▶ [The problem]
Only the lines holding the word "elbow" are wanted; copy each of them from the listing.
** Opening Information shown block **
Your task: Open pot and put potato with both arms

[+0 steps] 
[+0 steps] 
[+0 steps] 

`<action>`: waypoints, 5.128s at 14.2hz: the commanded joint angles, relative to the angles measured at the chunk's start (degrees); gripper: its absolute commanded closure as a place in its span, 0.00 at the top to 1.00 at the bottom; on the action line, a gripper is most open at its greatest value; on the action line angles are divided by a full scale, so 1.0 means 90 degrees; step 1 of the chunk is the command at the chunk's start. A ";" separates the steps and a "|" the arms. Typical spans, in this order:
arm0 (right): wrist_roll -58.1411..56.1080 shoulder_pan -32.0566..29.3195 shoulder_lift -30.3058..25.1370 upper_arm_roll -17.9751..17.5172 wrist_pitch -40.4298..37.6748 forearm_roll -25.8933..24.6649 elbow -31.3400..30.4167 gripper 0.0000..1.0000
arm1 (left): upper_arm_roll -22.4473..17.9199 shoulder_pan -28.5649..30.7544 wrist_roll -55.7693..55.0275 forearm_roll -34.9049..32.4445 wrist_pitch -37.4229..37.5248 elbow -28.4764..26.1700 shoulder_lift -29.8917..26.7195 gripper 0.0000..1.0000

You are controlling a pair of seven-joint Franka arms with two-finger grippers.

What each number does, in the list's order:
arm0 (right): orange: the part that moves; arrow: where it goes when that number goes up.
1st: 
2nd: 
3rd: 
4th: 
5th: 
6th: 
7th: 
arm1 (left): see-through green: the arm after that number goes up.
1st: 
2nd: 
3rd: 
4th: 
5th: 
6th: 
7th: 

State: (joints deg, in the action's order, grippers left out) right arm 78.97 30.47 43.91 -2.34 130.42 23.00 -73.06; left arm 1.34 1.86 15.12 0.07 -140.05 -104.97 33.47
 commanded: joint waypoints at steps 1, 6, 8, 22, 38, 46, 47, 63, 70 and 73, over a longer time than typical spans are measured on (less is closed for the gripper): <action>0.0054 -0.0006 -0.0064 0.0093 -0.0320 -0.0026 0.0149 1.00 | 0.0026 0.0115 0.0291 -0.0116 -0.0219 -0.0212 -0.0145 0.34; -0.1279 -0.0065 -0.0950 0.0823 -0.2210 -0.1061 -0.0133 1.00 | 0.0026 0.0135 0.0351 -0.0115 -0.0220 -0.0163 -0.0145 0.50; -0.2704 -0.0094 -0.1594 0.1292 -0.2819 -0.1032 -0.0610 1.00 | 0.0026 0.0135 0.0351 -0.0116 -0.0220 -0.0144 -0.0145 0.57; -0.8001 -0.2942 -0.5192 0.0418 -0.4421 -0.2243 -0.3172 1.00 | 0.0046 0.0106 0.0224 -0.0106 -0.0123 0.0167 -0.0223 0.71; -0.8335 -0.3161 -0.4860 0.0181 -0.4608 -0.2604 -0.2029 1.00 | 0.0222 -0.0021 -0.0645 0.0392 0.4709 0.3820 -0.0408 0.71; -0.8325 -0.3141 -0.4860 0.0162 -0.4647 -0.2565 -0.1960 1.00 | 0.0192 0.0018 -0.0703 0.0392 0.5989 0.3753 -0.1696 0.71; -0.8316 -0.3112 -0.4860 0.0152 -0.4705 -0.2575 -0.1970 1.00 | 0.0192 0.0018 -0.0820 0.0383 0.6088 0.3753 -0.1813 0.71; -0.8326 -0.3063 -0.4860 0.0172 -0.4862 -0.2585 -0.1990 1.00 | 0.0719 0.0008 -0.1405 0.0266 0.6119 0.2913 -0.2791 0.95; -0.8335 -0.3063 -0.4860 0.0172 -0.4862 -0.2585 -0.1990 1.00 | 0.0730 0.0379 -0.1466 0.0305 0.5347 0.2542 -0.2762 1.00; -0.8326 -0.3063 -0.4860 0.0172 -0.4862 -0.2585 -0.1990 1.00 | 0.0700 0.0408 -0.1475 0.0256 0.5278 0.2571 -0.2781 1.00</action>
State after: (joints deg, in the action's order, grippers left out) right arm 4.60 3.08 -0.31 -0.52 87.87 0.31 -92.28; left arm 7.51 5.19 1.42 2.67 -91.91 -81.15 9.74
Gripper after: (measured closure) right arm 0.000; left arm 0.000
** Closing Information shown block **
▶ [Task answer]
arm0 (right): wrist_roll -58.1411..56.1080 shoulder_pan -32.0566..29.3195 shoulder_lift -30.3058..25.1370 upper_arm_roll -17.9751..17.5172 wrist_pitch -40.4298..37.6748 forearm_roll -25.8933..24.6649 elbow -31.3400..30.4167 gripper 0.0000..1.0000
arm1 (left): upper_arm_roll -22.4473..17.9199 shoulder_pan -28.5649..30.7544 wrist_roll -55.7693..55.0275 forearm_roll -34.9049..32.4445 wrist_pitch -37.4229..37.5248 elbow -28.4764..26.1700 shoulder_lift -29.8917..26.7195 gripper 0.0000..1.0000

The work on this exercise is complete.